Há uma reviravolta em relação à crítica ambientalista da contracultura: se lá o problema estava no modo de produção e nas relações sociais de trabalho (e, portanto, a causa ambiental estaria associada a questões mais amplas como direitos humanos, liberdade, desenvolvimento equitativo etc.), a partir do Clube de Roma a questão se desloca da sociedade para exclusivamente a Natureza, abordada como dotada de recursos finitos e escassos. Portanto, o problema estaria na irracionalidade humana em não saber disso e insistir no crescimento industrial e populacional. O culpado é o homem, pensado como um ser genérico, abstrato, sem definir classe social ou nacionalidade.
O decisivo para a nova ordem econômica é a concepção dos recursos naturais como bens escassos. Se eles estão acabando, seja pelas mudanças climáticas, seja porque o planeta é pequeno demais para as ambições humanas, passam a serem bens altamente estimados e valorizados. A escassez é o pressuposto econômico no capitalismo para a transformação de qualquer coisa em mercadoria.
O neoliberalismo acredita que o mercado é a única instância que sincronizaria de forma racional a oferta e a demanda - a mercantilização generalizada é agora inscrita na Natureza. Em outras palavras, a escassez dos recursos naturais é a justificativa “orgânica” para a ordem mercantil, com o apoio do discurso ambientalista corporativo.
Por isso, não são surpreendentes notícias de que ONGs ambientalistas como o Greenpeace tenham o apoio financeiro de grandes empresas petrolíferas, Fundação Rockfeller e mercado de energia elétrica – sobre isso clique aqui.
Um exemplo dessa convergência entre mercado e ambientalismo são os créditos de carbono (sistema de compensação onde empresas que não tenham conseguido diminuir a emissão de gases podem comprar créditos de terceiros que fizeram tais ações) negociados em bolsas de valores, leilões etc., criticados por mais favorecer o mercado financeiro do que o meio ambiente – sobre isso clique aqui.

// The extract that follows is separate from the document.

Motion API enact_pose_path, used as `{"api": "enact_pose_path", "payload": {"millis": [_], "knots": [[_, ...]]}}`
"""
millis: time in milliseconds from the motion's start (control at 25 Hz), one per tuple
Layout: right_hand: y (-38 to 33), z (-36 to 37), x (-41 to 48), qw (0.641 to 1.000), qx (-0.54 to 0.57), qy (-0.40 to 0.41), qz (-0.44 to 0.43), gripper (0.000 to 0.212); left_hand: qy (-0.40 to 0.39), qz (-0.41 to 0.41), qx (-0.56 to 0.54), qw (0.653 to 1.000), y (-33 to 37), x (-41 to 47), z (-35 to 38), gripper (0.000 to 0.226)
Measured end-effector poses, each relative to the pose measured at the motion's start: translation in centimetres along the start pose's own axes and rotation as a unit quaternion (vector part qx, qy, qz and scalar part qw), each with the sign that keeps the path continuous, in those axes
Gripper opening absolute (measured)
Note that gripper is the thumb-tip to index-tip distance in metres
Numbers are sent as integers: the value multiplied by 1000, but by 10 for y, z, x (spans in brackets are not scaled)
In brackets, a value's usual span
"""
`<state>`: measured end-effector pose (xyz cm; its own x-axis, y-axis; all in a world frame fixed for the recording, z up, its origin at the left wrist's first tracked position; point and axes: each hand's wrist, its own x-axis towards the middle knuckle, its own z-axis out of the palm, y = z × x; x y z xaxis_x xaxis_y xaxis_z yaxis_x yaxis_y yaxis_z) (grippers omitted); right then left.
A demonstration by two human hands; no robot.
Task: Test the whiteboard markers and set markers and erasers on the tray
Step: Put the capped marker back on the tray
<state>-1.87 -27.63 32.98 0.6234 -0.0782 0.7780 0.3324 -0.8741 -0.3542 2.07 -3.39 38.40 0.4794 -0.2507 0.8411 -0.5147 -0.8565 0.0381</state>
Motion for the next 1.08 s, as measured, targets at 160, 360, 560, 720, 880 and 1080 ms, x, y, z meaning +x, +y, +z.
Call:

Na medida em que se coloca o mercado como a única instância onde supostamente se equalizaria racionalmente os recursos naturais escassos, estes deixam de ter o controle público por meio das pressões pela privatização.
As consequências são muito mais político-econômicas do que os supostos benefícios que salvem o planeta:
(a) O Estado entrega para o Capital e para o mercado que autorregule o conjunto de iniciativas ambientais. Sem planejamento global, tudo fica entregue às iniciativas individuais que “façam a diferença”. Enquanto as famosas parcerias público/privadas esperam a injeção de dinheiro público para a socialização das perdas;
(b) Deixando de fora qualquer iniciativa pública (afinal, qualquer iniciativa estatal será sempre “política” e, por isso, intrinsecamente corrupta e ineficaz), as políticas ambientais deixam de ser justas e equânimes – a financeirização e comoditificação tomam conta das políticas ambientais criando novas formas de colonização de países pela via do endividamento. Como no caso M-Kopa Solar, fornecedora de kits solares no Quênia, Tanzânia e Uganda – ao invés de vender energia solar, na verdade vende crédito com altas taxas de juros – clique aqui.
(c) A engenharia de consenso em torno da urgência criada pelas mudanças climáticas transforma um problema social e político (a distribuição desigual dos prejuízos ambientais) em uma questão meramente de solução técnico-científica. Em outras palavras, tira o foco no Capitalismo para a Natureza – ironicamente, a presunção da catástrofe vira oportunidade de lucro, confirmando a velha lógica do Capital descritas por Marx e Weber: a escassez gera valor. No caso, a escassez de futuro (midiaticamente martelada todo dia) produz a necessidade de esperança oferecida pelas soluções mágicas privatistas que “fazem a diferença”.